As an alternative I've been using Ecosia, it seems to donate 80% or more of its profits to planting trees where they are needed most (from https://en.wikipedia.org/wiki/Ecosia)
Does anyone have any tips for using ddg? I feel like maybe I’m just not conditioned to how it thinks cause I seem to have terrible luck with my search relevance. People here seem to love it and I would love to switch over from google but I just can’t get the knack.
Just set it as the default and just add !g to the end of your search query if you don't find what you're looking for to try the same query on google. Eventually you'll figure out which queries work better on which search engine.
In my experience duckduckgo tends to behave more like how google used to work, so if you pick a few well chosen keyword you tend to find stuff pretty quickly but it doesn't respond too well to ambiguous terms or full sentences, google is better at those.

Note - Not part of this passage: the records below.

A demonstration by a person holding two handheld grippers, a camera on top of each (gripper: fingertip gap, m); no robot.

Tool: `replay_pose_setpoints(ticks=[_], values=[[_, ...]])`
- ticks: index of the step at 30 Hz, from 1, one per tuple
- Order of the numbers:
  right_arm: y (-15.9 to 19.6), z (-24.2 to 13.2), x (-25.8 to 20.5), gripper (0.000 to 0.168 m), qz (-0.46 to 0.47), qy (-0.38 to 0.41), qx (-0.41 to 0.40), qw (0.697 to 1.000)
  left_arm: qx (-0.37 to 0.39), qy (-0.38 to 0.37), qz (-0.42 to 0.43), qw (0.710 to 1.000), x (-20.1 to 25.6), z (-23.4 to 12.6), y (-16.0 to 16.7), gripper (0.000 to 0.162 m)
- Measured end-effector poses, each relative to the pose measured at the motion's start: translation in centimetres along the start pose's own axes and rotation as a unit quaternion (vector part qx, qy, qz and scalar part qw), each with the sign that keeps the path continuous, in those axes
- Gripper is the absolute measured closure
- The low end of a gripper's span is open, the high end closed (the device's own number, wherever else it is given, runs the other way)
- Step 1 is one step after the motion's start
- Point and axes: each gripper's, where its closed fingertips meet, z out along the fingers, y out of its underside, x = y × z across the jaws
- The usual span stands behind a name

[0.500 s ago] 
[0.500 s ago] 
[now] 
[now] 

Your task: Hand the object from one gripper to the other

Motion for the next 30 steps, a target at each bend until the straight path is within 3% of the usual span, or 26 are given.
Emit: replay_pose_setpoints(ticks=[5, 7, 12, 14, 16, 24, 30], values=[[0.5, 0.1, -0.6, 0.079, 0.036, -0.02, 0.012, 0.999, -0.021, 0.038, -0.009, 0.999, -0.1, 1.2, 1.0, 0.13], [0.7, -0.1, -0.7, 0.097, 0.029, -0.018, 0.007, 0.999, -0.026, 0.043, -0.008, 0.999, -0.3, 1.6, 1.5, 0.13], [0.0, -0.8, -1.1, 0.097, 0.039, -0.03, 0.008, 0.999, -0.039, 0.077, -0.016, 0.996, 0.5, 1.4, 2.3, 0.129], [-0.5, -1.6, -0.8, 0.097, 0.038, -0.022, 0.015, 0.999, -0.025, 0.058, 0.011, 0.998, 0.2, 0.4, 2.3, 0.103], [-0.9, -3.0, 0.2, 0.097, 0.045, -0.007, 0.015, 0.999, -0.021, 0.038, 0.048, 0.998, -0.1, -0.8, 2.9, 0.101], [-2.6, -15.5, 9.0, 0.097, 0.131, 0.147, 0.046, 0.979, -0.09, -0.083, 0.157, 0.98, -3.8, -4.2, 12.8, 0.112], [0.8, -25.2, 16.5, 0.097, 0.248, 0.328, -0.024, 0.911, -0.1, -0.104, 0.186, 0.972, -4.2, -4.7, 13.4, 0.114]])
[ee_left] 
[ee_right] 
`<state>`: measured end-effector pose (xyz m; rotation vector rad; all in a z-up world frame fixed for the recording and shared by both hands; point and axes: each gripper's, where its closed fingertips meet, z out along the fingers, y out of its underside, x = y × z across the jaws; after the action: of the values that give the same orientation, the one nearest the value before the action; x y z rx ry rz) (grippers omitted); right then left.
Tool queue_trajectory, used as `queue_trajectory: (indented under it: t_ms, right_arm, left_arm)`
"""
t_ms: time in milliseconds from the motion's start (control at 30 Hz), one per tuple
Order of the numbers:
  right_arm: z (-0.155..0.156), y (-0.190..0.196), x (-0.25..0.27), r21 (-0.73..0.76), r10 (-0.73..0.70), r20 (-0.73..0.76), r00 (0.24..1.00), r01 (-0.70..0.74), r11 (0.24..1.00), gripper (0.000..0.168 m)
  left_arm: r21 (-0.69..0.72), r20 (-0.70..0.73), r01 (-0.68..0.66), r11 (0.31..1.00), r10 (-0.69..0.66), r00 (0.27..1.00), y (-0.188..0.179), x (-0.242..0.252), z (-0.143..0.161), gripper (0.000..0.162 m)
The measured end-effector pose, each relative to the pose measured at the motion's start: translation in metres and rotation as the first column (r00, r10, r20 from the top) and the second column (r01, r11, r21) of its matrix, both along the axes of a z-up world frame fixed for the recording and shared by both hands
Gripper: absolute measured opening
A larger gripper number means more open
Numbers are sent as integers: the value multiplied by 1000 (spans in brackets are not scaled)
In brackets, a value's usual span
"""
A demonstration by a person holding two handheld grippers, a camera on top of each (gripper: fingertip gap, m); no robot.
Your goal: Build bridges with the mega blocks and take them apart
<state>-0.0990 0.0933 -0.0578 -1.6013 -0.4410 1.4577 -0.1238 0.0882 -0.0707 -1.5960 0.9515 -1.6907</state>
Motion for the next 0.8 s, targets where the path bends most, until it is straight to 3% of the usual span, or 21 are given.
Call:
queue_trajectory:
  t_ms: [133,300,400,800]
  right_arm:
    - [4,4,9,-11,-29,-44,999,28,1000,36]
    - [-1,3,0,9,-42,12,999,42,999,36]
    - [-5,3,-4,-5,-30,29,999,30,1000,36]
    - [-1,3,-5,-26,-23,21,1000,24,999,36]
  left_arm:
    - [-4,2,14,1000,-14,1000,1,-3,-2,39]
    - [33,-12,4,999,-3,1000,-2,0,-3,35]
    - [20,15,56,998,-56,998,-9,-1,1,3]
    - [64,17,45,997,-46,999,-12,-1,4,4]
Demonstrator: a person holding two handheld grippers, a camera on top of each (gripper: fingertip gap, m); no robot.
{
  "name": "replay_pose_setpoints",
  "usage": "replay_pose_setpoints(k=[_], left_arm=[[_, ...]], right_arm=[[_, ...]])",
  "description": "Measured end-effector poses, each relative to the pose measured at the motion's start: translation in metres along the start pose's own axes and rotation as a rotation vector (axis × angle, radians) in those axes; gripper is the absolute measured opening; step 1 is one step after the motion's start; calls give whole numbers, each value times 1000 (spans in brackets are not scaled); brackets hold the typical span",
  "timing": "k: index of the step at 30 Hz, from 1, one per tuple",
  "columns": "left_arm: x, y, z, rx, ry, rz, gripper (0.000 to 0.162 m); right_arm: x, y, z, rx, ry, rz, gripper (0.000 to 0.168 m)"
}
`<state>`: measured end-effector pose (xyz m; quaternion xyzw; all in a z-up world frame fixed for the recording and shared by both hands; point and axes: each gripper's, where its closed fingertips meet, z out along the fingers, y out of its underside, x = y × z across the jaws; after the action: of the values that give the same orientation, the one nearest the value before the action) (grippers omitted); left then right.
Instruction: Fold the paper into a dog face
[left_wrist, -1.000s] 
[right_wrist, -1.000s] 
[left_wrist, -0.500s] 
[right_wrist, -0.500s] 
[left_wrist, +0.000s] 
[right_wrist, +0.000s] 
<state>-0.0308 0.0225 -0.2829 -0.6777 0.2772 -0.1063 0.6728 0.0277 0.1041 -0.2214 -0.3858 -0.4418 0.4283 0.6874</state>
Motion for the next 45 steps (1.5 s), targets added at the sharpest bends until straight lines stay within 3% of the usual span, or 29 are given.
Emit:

Sorry, but I have to agree with you. I don't understand how people treat ddg as a viable alternative to google, and I'm surprised by this community's enthusiasm for a search engine whose first result for 'hacker news' is thehackernews.com.
The thing I think people usually forget is that because it doesn't track you it doesn't have a lot of the context that google infers. For example when you are searching for restaraunts you will probably need to add your city or town as a search term to get relevant results.
Can someone just add sport scores to DDG. I used it as my phone's default search for a while, but ultimately had to keep going back to google to get live results and schedules.
I've tried and keep trying every search engine worth looking at. I really want to get away from Google as much as possible. However I have yet to find anything that gives me anything approaching quality of results. This is of course my private opinion based on my needs and your mileage may vary depending on what you're looking for.